§ **ACTIVITY**
Work out how many lines in the records include the word "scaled", then answer with nothing but that number.

──────── EXERCISE DATA ────────

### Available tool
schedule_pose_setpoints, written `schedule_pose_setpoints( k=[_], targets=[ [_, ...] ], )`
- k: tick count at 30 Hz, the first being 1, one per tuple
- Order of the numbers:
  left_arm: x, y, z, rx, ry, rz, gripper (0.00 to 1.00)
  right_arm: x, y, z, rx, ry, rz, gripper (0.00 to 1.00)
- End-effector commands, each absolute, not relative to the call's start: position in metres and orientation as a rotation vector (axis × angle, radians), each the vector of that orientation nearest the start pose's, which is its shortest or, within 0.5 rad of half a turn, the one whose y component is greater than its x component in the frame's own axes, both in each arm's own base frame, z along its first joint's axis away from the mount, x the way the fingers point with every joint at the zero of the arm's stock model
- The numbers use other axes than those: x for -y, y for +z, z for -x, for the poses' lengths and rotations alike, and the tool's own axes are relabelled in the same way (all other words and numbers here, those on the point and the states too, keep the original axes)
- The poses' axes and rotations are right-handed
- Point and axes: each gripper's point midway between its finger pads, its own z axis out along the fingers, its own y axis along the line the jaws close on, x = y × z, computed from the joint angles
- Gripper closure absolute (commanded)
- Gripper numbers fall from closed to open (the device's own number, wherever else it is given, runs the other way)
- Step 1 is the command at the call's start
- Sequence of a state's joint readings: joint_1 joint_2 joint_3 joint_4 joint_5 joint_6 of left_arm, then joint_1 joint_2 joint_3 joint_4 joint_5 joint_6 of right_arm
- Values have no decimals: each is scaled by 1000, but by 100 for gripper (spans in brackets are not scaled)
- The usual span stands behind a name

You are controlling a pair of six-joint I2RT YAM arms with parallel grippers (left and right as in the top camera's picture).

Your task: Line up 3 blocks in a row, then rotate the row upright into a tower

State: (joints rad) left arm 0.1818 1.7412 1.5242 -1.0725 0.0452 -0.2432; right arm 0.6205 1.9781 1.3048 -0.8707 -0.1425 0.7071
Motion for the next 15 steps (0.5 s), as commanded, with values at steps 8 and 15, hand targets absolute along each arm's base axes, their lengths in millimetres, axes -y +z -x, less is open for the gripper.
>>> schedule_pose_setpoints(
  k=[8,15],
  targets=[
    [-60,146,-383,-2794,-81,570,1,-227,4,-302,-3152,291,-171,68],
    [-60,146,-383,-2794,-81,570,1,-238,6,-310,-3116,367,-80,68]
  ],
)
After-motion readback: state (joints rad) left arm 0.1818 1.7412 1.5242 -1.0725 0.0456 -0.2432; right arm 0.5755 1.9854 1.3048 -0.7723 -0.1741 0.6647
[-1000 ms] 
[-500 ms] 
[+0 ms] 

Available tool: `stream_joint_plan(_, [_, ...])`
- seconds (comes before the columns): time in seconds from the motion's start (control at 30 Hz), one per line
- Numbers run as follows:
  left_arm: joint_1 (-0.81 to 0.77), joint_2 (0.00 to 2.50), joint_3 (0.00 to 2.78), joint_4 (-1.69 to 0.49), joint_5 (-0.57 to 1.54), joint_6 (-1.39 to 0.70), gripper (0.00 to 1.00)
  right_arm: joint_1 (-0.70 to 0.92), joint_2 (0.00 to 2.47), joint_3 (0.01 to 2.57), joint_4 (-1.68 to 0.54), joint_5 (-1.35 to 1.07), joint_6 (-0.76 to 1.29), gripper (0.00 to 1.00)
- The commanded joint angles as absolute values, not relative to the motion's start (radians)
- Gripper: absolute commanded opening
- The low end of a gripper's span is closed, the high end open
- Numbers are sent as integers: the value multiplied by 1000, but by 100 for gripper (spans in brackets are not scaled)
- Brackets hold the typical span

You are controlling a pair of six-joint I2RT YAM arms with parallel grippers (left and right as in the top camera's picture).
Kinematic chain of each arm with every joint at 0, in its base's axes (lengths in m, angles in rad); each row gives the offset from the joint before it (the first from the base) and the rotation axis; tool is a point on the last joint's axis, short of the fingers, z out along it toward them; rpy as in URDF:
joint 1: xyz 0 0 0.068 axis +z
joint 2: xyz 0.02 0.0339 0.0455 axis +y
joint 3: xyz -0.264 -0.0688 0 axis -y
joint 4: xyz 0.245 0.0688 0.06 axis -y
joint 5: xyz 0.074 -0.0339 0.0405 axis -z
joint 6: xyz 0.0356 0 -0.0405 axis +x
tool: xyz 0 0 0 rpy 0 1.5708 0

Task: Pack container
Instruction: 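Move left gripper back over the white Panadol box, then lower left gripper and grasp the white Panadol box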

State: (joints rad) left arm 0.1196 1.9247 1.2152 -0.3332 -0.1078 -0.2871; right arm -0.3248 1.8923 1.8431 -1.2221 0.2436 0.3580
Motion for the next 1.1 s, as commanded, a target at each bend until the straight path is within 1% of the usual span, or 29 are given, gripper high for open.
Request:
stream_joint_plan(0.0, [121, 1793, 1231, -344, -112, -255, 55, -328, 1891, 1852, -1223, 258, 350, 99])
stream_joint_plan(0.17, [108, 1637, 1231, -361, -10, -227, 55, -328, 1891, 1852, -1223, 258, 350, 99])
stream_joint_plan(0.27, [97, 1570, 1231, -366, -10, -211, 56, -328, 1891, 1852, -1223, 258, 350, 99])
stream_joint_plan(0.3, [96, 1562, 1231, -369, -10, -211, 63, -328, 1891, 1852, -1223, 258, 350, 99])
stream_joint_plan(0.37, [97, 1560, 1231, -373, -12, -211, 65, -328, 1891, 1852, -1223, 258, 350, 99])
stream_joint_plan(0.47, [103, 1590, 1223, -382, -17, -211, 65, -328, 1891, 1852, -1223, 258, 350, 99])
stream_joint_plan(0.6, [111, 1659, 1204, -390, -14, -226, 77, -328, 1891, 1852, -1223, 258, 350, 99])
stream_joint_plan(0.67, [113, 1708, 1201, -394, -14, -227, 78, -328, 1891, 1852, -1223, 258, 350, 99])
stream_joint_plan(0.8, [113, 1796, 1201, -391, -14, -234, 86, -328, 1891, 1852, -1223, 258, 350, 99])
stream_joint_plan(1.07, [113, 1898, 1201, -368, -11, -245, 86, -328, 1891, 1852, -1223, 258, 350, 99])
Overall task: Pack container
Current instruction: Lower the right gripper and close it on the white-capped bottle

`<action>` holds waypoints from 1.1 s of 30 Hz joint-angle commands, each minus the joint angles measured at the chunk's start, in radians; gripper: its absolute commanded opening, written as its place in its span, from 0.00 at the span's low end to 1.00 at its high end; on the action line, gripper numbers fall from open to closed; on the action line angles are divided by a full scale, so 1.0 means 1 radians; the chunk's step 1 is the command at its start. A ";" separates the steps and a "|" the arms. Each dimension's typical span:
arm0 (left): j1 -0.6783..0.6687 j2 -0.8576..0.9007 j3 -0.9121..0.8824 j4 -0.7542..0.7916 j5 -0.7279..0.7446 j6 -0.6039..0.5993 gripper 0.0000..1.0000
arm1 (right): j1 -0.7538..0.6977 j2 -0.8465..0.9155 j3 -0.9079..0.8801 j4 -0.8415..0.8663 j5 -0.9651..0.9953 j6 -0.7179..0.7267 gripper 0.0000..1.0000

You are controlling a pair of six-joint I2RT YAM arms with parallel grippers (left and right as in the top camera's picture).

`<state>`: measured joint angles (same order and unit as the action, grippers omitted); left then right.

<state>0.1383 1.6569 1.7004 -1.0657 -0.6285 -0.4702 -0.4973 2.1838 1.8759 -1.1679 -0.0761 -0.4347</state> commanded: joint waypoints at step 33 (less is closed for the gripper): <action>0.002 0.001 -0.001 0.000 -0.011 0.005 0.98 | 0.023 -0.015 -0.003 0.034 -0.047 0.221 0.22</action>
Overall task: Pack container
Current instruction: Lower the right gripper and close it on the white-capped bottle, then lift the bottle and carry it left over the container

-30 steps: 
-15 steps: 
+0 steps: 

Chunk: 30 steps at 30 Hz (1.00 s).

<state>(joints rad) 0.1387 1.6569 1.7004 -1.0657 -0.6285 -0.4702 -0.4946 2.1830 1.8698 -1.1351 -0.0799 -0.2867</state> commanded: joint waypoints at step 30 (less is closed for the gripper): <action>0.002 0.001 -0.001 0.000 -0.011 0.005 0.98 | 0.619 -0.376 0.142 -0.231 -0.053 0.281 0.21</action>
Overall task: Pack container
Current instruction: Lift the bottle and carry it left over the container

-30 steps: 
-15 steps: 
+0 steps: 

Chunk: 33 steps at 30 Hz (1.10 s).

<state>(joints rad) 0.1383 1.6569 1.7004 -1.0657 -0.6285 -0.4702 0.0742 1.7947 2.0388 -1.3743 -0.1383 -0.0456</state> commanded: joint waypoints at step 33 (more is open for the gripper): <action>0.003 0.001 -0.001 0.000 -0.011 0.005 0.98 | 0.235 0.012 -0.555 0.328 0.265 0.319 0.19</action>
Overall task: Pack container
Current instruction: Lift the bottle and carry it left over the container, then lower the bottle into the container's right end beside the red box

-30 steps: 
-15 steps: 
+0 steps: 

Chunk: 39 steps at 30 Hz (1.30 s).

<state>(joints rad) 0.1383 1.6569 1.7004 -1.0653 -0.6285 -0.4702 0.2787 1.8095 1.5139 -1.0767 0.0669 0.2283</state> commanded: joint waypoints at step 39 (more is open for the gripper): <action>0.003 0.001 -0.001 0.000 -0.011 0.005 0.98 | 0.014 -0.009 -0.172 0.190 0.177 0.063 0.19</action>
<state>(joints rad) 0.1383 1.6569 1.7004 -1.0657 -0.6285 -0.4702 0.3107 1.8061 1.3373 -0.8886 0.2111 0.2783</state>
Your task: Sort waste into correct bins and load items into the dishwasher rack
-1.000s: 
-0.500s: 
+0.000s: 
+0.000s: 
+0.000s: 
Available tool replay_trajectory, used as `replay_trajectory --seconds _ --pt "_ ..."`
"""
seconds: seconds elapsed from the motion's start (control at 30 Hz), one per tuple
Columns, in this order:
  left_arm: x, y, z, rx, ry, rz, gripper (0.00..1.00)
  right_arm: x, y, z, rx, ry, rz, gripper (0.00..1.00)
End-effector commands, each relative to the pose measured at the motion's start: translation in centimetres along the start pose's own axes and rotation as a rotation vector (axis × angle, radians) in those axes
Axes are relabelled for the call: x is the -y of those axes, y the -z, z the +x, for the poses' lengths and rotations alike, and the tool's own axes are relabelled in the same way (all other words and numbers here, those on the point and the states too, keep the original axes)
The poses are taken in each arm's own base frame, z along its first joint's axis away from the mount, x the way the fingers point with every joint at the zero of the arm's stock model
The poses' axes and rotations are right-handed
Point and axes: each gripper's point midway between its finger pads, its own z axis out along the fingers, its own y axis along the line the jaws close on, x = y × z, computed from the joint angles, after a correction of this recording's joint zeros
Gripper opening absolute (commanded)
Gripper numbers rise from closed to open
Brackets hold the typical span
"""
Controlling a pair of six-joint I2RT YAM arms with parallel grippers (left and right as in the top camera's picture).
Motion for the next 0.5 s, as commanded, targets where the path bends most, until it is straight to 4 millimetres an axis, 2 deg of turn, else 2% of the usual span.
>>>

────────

§ **TASK RESULT**
2